* Task directions:
Please make an exact copy of the listing, without the pictures.

* Data segment:
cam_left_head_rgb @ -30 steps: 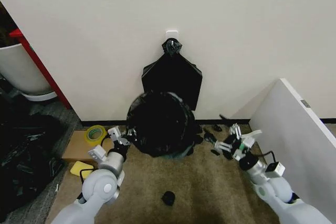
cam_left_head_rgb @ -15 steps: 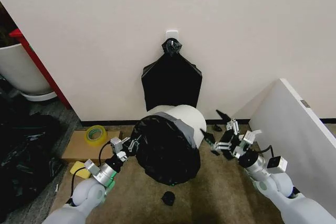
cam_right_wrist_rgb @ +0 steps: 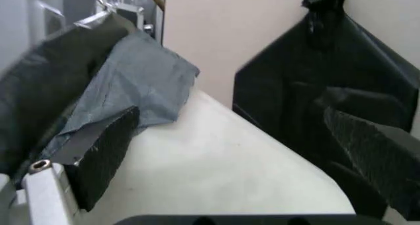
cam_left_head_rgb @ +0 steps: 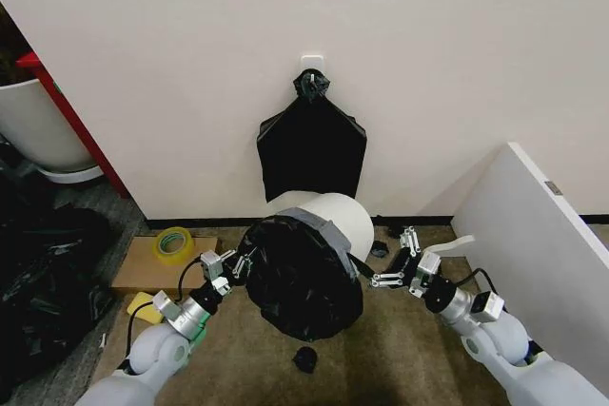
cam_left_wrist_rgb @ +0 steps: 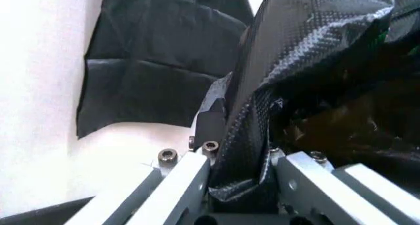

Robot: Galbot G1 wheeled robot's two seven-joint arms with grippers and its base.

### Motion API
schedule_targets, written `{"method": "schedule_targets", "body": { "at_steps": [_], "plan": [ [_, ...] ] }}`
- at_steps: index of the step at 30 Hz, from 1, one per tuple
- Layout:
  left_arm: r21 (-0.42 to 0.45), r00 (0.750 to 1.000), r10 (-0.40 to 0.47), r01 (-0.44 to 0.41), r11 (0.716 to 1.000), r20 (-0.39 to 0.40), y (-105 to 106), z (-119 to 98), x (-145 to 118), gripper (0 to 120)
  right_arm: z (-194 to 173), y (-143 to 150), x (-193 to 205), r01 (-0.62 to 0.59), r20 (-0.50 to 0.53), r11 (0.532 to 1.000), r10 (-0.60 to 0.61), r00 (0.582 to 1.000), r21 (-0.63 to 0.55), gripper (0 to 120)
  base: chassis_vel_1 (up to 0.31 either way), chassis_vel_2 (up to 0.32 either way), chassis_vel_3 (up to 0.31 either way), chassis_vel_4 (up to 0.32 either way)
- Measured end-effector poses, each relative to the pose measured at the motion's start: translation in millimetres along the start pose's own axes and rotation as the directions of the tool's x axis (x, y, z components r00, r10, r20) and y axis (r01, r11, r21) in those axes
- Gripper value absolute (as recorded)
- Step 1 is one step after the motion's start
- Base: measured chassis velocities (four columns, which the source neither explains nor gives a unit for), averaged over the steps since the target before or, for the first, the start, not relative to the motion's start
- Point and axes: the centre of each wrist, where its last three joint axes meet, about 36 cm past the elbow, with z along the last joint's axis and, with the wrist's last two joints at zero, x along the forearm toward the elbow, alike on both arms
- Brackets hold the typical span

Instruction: Place the garbage bag over the trash bin.

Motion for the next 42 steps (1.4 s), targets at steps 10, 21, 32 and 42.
{"method": "schedule_targets", "body": {
  "at_steps": [10,21,32,42],
  "plan": [
    [-0.006,1.000,-0.008,0.008,1.000,-0.005,4.2,3.3,-1.2,0,-0.1,-15.9,-0.1,-0.106,-0.016,0.993,0.107,0.994,0.045,100,0.000,0.000,0.000,0.000],
    [-0.004,1.000,-0.006,0.006,1.000,-0.005,4.2,4.8,-3.0,0,-14.5,1.5,-19.8,-0.089,0.074,0.990,0.097,0.992,-0.110,100,0.000,0.000,0.000,0.000],
    [0.005,1.000,0.016,-0.016,1.000,0.005,-4.6,1.1,-3.7,0,8.8,-4.9,-5.7,-0.107,-0.062,0.993,0.110,0.992,0.051,100,0.000,0.000,0.000,0.000],
    [0.010,0.999,0.031,-0.031,0.999,0.015,-8.5,-0.3,-5.6,0,13.7,-8.7,-1.9,-0.194,-0.095,0.971,0.208,0.973,0.143,100,0.000,0.000,0.000,0.000]
  ]
}}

* Reply to the task:
cam_left_head_rgb @ -30 steps: 
cam_left_head_rgb @ -15 steps: 
cam_right_wrist_rgb @ +0 steps: 
cam_left_head_rgb @ +0 steps: 
cam_left_wrist_rgb @ +0 steps: 

Robot: Galbot G1 wheeled robot's two seven-joint arms with grippers and its base.

### Motion API
schedule_targets, written `{"method": "schedule_targets", "body": { "at_steps": [_], "plan": [ [_, ...] ] }}`
- at_steps: index of the step at 30 Hz, from 1, one per tuple
- Layout:
  left_arm: r21 (-0.42 to 0.45), r00 (0.750 to 1.000), r10 (-0.40 to 0.47), r01 (-0.44 to 0.41), r11 (0.716 to 1.000), r20 (-0.39 to 0.40), y (-105 to 106), z (-119 to 98), x (-145 to 118), gripper (0 to 120)
  right_arm: z (-194 to 173), y (-143 to 150), x (-193 to 205), r01 (-0.62 to 0.59), r20 (-0.50 to 0.53), r11 (0.532 to 1.000), r10 (-0.60 to 0.61), r00 (0.582 to 1.000), r21 (-0.63 to 0.55), gripper (0 to 120)
  base: chassis_vel_1 (up to 0.31 either way), chassis_vel_2 (up to 0.32 either way), chassis_vel_3 (up to 0.31 either way), chassis_vel_4 (up to 0.32 either way)
- Measured end-effector poses, each relative to the pose measured at the motion's start: translation in millimetres along the start pose's own axes and rotation as the directions of the tool's x axis (x, y, z components r00, r10, r20) and y axis (r01, r11, r21) in those axes
- Gripper value absolute (as recorded)
- Step 1 is one step after the motion's start
- Base: measured chassis velocities (four columns, which the source neither explains nor gives a unit for), averaged over the steps since the target before or, for the first, the start, not relative to the motion's start
- Point and axes: the centre of each wrist, where its last three joint axes meet, about 36 cm past the elbow, with z along the last joint's axis and, with the wrist's last two joints at zero, x along the forearm toward the elbow, alike on both arms
- Brackets hold the typical span

Instruction: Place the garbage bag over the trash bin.

Motion for the next 42 steps (1.4 s), targets at steps 10, 21, 32 and 42.
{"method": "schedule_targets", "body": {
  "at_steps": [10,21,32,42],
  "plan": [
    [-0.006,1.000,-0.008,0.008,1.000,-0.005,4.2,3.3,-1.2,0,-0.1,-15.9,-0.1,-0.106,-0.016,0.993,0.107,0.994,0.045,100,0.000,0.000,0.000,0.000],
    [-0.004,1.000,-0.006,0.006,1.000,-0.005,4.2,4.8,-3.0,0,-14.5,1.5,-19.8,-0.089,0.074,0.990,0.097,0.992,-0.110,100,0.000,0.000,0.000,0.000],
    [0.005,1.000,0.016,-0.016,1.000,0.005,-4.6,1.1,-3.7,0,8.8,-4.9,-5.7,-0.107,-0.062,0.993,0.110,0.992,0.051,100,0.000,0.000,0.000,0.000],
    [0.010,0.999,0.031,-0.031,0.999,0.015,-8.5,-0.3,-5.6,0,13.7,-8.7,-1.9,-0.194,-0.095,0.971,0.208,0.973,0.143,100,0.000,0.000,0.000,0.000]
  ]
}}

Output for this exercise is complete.